#### Data excerpts
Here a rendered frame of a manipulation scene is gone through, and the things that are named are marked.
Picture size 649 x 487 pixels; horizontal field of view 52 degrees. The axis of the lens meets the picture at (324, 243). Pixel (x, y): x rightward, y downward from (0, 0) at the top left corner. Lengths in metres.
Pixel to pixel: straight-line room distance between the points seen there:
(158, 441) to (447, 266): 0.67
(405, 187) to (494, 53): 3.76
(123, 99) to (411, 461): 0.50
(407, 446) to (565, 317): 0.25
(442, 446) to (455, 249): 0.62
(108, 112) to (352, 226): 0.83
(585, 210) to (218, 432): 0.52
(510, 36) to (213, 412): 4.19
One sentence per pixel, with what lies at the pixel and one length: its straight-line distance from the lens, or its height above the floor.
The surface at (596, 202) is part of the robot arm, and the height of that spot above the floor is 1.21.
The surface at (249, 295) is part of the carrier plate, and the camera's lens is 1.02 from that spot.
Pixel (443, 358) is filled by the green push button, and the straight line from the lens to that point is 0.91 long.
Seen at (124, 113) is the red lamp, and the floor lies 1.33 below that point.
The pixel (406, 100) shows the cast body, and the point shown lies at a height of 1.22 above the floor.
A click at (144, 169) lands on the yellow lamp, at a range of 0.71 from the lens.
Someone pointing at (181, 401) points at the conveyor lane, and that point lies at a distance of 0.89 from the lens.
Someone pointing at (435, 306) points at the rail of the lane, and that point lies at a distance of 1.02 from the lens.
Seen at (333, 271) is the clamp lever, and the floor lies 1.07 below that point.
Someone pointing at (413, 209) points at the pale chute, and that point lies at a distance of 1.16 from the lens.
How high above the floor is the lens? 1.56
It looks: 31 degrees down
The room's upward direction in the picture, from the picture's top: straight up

#### ACTIVITY
Nothing but the lines from the one that contains "Someone pointing at (413, 209)" through the end of the data above should appear, each reproduced exactly.

#### SOLUTION FOR THIS TASK
Someone pointing at (413, 209) points at the pale chute, and that point lies at a distance of 1.16 from the lens.
How high above the floor is the lens? 1.56
It looks: 31 degrees down
The room's upward direction in the picture, from the picture's top: straight up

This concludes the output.